The recent International Court of Justice ruling confirms what experts have been saying for months: Israel is plausibly carrying out a genocide in Gaza. That’s why the court ordered Israel to take “all measures in its power” to prevent acts of genocide. They accepted South Africa’s claim that, at first glance, although not a final verdict, Israel’s words and actions appear genocidal.
Jewish Israelis, however, see things differently: 95% of Jewish Israelis believed the Israeli military had used either the “appropriate” amount of force or “too little” force in Gaza, according to a mid-January 2024 poll. That’s 95% support for a plausible genocide:
Polling data from the Agam Institute suggests that some 60% of Israeli Jews oppose allowing humanitarian aid into Gaza. That is, 60% of Jewish Israelis believe all 2.2 million people in Gaza should die of dehydration and starvation.
Israel’s problem is not its lunatic fringe, as Gideon Levy said earlier this week, “Israel’s problem is its mainstream.”
So, how did this happen?
It would be easy to blame the atrocity propaganda—the 40 beheaded babies, the baby in the oven, the mass rapes, the military HQ under Shifa—stories that have all been debunked, even if still believed to be true among Jews in Israel.
But the propaganda runs much deeper in Israel, and goes something like this: the Israeli Defense Forces (IDF) avoid civilian casualties, while the Palestinians use human shields; the IDF is the most moral army in the world, while the Palestinians either are themselves terrorists, harbor terrorists, or support terrorism. Or maybe they know a terrorist? Or maybe they once met a terrorist?
To restate the point in the words of a Jewish Israeli liberal Zionist, Israel is “an army targeting terrorists who plan to kill civilians,” fighting against “terrorists who kill civilians.”
The belief that “they are terrorists” is deeply ingrained in the Israeli social order. Israelis are reminded to fear Palestinians every time they enter a bus station, mall or cafe. Jewish Israelis fear walking through Palestinian neighborhoods, driving through Arab Israeli towns, or providing service in Arab Israeli villages. Jews are afraid to shop at Arab stores or hire Arab employees. You never know, maybe they support terrorism?
For Jewish Israelis, the myriad of reports carefully documenting Israeli apartheid, the Israeli army’s use of human shields, starvation as a weapon of war, and now a plausible genocide violate a basic principle of Jewish life in Israel: namely, that the Israeli Defense Forces are, at the end of the day, “the good guys.” That’s a principle that no fact or report can call into question.
After all, in his 10-page opinion on South Africa’s genocide case against Israel, Israeli judge Aharon Barak claimed that it was in the “DNA of the Israeli military” to abide by international humanitarian law.
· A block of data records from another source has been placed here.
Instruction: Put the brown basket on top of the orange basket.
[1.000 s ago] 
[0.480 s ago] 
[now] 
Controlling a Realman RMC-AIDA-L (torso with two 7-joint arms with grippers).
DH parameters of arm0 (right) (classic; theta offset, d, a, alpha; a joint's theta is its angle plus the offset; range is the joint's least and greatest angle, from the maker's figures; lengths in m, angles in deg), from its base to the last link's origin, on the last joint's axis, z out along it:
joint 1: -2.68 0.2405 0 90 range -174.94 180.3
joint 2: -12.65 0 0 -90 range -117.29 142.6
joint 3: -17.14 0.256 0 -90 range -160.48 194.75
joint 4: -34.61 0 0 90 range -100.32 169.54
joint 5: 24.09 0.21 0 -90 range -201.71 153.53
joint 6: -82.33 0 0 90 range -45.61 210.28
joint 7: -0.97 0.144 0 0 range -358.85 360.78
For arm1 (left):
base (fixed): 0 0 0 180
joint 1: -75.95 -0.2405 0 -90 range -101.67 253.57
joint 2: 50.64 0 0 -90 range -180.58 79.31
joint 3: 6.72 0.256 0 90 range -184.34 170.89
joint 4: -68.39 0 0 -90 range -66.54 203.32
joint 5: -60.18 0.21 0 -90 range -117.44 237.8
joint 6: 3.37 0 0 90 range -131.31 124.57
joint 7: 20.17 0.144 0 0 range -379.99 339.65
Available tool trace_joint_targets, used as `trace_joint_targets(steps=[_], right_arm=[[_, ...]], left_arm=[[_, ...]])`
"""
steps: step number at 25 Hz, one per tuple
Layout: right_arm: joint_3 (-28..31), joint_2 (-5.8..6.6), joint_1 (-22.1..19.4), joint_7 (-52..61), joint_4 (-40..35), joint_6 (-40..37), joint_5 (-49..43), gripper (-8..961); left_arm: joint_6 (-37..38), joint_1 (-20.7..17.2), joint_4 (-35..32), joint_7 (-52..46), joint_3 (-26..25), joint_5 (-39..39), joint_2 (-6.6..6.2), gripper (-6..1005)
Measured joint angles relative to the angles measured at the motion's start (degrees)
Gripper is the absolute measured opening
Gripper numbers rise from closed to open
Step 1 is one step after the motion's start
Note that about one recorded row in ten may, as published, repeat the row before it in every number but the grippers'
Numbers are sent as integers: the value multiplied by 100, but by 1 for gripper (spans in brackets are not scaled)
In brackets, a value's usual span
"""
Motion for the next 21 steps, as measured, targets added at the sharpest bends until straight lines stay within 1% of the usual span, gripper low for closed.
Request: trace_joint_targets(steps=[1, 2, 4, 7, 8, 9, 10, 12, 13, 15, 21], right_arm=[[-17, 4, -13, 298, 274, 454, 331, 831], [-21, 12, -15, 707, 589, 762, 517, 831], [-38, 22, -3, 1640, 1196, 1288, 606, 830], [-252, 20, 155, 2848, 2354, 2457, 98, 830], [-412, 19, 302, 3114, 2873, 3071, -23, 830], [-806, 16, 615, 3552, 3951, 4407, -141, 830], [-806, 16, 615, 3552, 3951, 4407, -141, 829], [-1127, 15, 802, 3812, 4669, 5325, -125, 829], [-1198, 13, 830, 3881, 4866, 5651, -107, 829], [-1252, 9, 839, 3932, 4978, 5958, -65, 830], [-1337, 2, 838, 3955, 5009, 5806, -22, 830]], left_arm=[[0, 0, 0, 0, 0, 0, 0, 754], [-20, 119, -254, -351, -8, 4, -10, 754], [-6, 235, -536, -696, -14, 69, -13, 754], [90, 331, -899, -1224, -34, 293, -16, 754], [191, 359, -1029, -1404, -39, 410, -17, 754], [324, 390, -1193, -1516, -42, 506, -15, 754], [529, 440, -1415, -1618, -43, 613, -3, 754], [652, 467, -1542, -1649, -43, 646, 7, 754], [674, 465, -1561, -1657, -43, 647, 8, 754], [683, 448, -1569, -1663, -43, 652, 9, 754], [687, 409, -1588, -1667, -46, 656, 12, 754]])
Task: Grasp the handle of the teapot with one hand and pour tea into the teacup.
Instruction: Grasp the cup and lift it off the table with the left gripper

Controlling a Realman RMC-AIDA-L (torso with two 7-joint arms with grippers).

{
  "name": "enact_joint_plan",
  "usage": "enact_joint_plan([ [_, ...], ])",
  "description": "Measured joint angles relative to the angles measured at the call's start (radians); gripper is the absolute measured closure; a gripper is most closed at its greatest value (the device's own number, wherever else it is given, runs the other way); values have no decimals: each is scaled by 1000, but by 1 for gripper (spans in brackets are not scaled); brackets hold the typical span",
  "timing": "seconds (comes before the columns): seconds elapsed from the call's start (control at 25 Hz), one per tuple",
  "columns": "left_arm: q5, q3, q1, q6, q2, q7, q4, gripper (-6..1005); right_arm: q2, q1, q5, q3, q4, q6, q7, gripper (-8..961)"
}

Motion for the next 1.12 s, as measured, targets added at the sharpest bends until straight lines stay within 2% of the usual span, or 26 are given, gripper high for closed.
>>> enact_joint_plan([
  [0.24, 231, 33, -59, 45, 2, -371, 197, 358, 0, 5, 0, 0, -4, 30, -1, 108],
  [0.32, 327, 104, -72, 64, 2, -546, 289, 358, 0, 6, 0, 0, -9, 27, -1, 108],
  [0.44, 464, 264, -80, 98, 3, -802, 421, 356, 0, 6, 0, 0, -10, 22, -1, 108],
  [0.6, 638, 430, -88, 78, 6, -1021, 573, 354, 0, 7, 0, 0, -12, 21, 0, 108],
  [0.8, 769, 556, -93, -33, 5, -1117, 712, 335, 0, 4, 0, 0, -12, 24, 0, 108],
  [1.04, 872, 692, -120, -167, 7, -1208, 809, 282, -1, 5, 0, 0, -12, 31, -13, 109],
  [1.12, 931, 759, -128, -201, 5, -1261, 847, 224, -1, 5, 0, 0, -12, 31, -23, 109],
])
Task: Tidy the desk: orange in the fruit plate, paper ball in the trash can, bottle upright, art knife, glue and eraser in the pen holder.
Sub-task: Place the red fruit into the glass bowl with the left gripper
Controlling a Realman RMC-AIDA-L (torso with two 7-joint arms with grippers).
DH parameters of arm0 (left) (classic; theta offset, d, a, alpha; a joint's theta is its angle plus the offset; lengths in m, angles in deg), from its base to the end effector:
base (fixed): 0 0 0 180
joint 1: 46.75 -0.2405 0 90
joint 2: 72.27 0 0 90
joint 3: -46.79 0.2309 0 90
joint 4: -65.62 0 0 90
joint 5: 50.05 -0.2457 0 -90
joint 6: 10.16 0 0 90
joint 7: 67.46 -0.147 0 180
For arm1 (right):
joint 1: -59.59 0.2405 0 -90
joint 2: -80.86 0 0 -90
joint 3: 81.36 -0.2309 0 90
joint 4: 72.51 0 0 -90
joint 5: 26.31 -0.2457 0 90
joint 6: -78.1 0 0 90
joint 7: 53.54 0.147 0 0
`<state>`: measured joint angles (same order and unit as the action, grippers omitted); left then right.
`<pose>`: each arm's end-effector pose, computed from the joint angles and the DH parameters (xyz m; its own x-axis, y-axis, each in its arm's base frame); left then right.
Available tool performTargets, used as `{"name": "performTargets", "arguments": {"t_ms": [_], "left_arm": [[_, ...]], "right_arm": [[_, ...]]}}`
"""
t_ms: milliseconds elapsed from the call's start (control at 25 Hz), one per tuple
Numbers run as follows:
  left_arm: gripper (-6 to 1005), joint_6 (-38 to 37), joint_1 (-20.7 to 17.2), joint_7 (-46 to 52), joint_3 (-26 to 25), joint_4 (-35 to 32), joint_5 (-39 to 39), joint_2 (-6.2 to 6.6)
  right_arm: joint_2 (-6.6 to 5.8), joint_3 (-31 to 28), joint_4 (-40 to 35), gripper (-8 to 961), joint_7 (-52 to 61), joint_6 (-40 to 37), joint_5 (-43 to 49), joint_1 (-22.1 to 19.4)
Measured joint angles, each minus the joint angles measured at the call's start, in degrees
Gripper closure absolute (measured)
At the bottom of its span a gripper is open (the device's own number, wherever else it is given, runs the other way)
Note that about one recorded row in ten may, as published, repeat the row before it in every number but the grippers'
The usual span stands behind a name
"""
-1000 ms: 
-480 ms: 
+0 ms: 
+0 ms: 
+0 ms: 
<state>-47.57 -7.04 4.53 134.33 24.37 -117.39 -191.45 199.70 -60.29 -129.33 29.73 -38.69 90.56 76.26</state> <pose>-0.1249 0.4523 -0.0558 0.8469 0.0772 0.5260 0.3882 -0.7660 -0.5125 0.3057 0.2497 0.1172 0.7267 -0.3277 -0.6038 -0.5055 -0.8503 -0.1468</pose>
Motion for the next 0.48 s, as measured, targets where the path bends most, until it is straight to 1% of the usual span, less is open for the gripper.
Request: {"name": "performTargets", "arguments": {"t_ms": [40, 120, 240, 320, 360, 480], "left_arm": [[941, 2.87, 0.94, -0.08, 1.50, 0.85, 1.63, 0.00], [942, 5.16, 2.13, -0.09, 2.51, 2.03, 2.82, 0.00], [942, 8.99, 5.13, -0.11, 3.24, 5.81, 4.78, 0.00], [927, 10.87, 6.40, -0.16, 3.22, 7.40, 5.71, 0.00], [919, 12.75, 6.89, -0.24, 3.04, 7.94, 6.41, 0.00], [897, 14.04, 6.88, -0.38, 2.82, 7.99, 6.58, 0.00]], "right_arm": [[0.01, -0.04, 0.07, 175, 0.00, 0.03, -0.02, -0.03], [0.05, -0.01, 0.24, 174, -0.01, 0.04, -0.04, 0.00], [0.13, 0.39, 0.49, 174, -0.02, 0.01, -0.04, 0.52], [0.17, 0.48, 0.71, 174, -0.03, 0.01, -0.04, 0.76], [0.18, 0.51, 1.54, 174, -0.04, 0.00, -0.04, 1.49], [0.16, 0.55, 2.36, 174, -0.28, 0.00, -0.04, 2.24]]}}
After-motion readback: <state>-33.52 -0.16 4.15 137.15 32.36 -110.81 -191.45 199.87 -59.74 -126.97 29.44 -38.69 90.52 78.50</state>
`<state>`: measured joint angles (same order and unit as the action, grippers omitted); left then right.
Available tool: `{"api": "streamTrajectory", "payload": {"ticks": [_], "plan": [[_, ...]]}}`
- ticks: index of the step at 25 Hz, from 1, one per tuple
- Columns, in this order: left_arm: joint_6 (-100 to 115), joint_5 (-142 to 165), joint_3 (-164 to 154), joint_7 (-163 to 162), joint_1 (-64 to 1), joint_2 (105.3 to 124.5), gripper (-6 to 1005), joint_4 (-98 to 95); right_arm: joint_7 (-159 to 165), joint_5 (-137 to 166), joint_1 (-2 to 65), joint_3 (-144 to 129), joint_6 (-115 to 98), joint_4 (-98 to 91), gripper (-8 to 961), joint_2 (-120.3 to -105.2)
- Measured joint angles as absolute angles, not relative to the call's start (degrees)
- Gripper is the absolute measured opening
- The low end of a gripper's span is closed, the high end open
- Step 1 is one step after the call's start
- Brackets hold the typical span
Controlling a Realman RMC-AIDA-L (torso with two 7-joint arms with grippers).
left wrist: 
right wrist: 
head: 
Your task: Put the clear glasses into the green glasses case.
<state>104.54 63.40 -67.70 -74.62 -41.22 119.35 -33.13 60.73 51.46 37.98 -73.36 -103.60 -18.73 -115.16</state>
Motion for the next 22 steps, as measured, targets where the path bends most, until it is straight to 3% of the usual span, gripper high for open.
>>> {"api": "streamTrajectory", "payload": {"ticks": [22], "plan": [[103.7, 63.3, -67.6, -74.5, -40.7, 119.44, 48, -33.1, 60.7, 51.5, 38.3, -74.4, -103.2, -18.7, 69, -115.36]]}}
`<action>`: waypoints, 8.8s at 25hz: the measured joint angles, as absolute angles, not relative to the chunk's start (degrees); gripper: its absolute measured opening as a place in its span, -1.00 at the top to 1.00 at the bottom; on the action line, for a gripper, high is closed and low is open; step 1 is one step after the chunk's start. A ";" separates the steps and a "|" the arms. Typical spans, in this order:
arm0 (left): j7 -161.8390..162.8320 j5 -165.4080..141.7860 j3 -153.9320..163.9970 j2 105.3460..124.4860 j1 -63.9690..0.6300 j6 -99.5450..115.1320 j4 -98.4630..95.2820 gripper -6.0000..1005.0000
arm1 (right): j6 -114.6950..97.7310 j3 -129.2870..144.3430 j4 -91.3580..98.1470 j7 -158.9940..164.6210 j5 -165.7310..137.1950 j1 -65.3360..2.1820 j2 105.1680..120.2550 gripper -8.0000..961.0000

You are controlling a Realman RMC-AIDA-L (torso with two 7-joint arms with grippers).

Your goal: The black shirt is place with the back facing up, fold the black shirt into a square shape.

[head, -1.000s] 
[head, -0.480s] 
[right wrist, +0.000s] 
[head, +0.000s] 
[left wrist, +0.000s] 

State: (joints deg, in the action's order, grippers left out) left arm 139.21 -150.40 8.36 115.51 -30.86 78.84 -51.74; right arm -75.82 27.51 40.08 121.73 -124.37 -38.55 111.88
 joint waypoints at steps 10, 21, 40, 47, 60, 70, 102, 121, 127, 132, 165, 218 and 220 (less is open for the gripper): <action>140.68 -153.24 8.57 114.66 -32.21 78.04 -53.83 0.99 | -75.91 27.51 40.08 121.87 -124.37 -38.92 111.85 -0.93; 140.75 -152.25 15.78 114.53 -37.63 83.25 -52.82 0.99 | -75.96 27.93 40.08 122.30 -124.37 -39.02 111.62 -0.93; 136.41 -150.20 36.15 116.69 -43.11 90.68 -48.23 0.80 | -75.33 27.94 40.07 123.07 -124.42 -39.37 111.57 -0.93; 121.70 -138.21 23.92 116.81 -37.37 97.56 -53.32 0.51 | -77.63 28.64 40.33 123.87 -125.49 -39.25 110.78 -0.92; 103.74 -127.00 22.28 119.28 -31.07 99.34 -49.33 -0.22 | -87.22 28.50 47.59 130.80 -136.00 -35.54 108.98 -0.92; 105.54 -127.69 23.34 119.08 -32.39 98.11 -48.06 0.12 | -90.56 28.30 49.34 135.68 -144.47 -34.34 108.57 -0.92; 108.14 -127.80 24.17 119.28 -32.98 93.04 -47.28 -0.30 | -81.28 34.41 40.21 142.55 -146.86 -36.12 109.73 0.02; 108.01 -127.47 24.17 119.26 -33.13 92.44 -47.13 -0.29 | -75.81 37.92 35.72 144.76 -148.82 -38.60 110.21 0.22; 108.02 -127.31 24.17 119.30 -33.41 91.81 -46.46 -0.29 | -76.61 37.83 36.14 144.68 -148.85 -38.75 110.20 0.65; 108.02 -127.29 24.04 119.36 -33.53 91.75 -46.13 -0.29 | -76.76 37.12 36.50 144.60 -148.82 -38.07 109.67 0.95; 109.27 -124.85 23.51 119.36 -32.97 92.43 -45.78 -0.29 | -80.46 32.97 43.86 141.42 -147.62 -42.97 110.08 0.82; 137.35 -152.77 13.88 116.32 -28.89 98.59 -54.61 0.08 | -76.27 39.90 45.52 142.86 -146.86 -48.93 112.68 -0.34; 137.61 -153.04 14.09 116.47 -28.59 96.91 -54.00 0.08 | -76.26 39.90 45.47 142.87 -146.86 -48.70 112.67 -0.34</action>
In other words, Barak’s argument was not that Israel has not been committing atrocities, his argument was that Israel cannot commit atrocities. It’s a sort of impossibility.
There is at least one obvious reason the “IDF are the good guys” myth is so effective among Israeli Jews: for most, service in the Israeli military is compulsory. It’s not just compulsory, it’s a rite of passage, a fact of Jewish citizenship, an essential part of one’s identity as a Jewish Israeli that, in many cases, extends far beyond adolescence. Many Jews serve beyond their 3 years of required service, and many continue compulsory reserve duty until middle age.
But I would suggest there’s an even deeper problem here. Deeper than the propaganda and the compulsory military service.
The problem lies at the core of the idea of the Jewish state, which is that the state of Israel and its army, being a Jewish state and a Jewish army, are meant to protect Jews, to serve Jewish interests and to ensure Jewish prosperity.
And so, if there is a single Jew in need, the Jewish state and its army must try to save them. Now imagine that there are more than 100 Jews in need? No need to imagine—Hamas is holding more than 100 Jewish Israeli hostages. And so, in the words of one observer: “60% of Israelis believe they should not be providing aid to people that are still holding 136 of their brothers and sisters hostage,” stated as if the point is self-evidently defensible.
The logic of the Jewish state, the preference for Jewish life and the commitment to ensuring Jewish security above all else has reached its final destination: overwhelming support for a plausible genocide.